= Assignment =
Go through the listing below and repeat it exactly, omitting each picture.

= Source data =

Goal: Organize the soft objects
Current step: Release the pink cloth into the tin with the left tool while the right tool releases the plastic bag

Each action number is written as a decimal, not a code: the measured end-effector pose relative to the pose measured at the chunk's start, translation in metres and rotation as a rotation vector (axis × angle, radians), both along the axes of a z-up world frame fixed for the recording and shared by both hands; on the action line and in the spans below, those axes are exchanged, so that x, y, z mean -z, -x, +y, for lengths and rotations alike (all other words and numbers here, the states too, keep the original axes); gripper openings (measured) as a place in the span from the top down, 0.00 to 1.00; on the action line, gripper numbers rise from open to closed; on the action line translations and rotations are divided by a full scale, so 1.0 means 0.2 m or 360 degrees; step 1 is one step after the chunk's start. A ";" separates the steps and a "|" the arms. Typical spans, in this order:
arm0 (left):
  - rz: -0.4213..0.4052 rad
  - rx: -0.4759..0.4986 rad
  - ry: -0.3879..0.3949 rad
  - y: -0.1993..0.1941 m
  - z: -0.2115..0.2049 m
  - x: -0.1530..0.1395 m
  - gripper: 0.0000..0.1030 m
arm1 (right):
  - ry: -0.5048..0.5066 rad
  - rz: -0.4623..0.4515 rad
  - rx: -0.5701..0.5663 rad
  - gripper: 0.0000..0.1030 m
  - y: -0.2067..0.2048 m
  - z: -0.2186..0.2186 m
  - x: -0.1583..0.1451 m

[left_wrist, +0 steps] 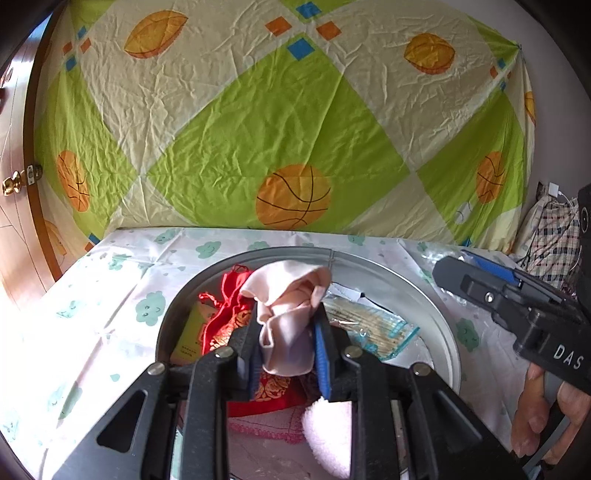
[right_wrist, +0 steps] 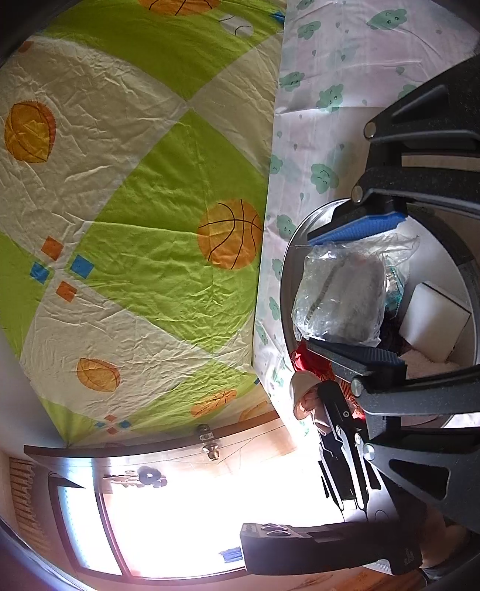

= Result of this task =
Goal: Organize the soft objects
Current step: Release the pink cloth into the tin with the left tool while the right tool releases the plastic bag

Each action number is written as a decimal, not a code: the measured end-effector pose relative to the pose measured at the chunk's start, translation in metres and rotation as a rotation vector (axis × angle, radians), both along the axes of a z-up world frame fixed for the recording and shared by both hands; on the action line and in the spans below, those axes are exchanged, so that x, y, z mean -z, -x, +y, for lengths and rotations alike (all other words and numbers here, the states too, keep the original axes); gripper openings (measured) as a place in the span from the top down, 0.00 to 1.00; on the action line, gripper numbers rise from open to closed; on the action line translations and rotations are divided by a full scale, so 1.0 means 0.2 m or 360 degrees; step 1 is one step after the chunk's start. A ";" separates the steps and a "|" the arms. Typical spans, in this order:
arm0 (left):
  - rz: -0.4213..0.4052 rad
  - rx: -0.4759..0.4986 rad
  - ry: -0.3879..0.3949 rad
  - y: -0.1993..0.1941 m
  - z: -0.2115..0.2049 m
  - x: -0.1530..0.1395 m
  - gripper: 0.0000..0.1030 m
arm1 (right):
  - ry: -0.5048..0.5066 rad
  - rz: -0.4623..0.4515 rad
  - rx: -0.5701..0.5663 rad
  - gripper: 0.0000..0.1030 m
  - y: -0.2067..0.2048 m
  - z: -0.2186..0.2186 m
  - x: -0.1583..0.1451 m

[left_wrist, +0 steps] 
[right_wrist, +0 steps] 

With this, the answer is done.